WHAT YOU SHOULD DO:
Return every line of the entries that includes the word "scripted".

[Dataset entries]
=======

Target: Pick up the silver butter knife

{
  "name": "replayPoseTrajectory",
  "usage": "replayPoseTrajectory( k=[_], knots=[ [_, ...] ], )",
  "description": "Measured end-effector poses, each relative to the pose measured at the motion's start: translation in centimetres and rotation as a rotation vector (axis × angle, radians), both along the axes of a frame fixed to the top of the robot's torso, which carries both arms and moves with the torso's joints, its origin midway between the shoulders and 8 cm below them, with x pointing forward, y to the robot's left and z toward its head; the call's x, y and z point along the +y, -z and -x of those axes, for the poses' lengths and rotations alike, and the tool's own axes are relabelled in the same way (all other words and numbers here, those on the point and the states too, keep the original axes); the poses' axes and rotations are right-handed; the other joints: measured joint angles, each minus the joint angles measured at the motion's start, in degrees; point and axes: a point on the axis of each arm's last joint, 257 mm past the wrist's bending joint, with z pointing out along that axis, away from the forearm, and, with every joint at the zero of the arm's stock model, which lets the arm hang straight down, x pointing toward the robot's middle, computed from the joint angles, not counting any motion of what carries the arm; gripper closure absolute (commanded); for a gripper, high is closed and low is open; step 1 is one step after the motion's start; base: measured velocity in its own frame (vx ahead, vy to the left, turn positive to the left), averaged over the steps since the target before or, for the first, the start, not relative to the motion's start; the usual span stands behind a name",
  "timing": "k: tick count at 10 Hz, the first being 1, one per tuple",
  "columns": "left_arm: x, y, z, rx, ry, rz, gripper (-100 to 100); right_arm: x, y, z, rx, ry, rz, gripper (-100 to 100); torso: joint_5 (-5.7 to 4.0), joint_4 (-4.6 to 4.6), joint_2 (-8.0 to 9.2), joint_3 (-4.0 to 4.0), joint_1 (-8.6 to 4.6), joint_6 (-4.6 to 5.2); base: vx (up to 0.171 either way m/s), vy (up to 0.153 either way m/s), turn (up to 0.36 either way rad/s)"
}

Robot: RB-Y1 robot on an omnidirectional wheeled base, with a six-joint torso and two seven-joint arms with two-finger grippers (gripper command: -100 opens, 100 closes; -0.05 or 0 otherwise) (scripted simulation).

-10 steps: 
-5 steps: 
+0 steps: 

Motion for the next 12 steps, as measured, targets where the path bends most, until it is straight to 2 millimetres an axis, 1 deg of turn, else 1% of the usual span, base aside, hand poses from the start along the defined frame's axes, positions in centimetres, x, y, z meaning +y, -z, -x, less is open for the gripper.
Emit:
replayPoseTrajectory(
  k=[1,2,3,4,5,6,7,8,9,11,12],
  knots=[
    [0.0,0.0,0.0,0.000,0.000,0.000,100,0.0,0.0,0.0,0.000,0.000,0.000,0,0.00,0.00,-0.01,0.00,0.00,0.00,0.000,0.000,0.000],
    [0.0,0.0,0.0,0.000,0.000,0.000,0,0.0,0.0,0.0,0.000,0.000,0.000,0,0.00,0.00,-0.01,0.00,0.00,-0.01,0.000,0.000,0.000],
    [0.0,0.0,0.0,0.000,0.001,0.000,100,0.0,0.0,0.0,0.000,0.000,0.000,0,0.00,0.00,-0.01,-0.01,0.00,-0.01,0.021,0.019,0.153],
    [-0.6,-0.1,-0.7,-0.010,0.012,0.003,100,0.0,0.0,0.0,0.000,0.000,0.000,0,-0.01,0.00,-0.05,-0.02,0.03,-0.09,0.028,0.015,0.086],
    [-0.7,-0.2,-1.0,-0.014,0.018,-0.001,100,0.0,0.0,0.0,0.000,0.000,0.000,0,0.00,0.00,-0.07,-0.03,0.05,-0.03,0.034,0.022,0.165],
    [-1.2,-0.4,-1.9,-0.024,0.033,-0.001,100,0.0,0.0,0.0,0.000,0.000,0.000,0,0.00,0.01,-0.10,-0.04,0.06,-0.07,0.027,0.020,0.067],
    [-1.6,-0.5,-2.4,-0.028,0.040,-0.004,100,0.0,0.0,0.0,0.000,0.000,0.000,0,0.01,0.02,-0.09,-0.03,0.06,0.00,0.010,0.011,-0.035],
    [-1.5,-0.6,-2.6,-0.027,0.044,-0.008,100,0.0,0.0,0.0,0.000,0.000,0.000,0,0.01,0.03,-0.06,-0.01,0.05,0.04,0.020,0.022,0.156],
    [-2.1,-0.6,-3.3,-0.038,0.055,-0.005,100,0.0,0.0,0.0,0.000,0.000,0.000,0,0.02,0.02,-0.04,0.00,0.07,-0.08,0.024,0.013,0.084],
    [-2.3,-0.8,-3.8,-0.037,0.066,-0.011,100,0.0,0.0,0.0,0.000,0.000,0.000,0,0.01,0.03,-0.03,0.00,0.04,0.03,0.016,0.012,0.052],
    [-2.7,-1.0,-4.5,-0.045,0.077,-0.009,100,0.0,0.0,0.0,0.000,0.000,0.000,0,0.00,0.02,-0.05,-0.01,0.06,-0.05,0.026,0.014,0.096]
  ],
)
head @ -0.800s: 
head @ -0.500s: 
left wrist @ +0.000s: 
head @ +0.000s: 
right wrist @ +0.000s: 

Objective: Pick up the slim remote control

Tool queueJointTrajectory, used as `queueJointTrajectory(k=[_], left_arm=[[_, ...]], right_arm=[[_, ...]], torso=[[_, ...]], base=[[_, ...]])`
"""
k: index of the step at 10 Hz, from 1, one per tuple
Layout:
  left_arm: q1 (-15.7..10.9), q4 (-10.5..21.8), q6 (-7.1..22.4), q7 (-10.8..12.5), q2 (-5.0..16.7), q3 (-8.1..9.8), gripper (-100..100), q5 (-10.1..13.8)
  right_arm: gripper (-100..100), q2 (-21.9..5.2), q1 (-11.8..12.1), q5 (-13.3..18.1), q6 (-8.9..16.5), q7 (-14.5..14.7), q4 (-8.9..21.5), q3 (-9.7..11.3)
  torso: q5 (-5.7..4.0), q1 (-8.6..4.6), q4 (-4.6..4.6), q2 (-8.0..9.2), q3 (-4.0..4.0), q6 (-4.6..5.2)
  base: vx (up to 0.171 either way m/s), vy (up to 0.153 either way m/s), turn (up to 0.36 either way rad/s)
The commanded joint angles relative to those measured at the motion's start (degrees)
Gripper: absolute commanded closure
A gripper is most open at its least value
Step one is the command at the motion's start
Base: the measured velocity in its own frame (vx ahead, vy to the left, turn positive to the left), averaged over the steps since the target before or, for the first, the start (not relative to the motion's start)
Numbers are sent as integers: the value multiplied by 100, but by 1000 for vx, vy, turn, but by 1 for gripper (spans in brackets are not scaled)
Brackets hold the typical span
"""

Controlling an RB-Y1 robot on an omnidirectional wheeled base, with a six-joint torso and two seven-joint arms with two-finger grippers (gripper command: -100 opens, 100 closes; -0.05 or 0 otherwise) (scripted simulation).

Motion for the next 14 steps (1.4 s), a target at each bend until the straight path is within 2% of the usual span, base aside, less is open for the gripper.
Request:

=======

SOLUTION FOR THIS TASK:
Robot: RB-Y1 robot on an omnidirectional wheeled base, with a six-joint torso and two seven-joint arms with two-finger grippers (gripper command: -100 opens, 100 closes; -0.05 or 0 otherwise) (scripted simulation).
Controlling an RB-Y1 robot on an omnidirectional wheeled base, with a six-joint torso and two seven-joint arms with two-finger grippers (gripper command: -100 opens, 100 closes; -0.05 or 0 otherwise) (scripted simulation).

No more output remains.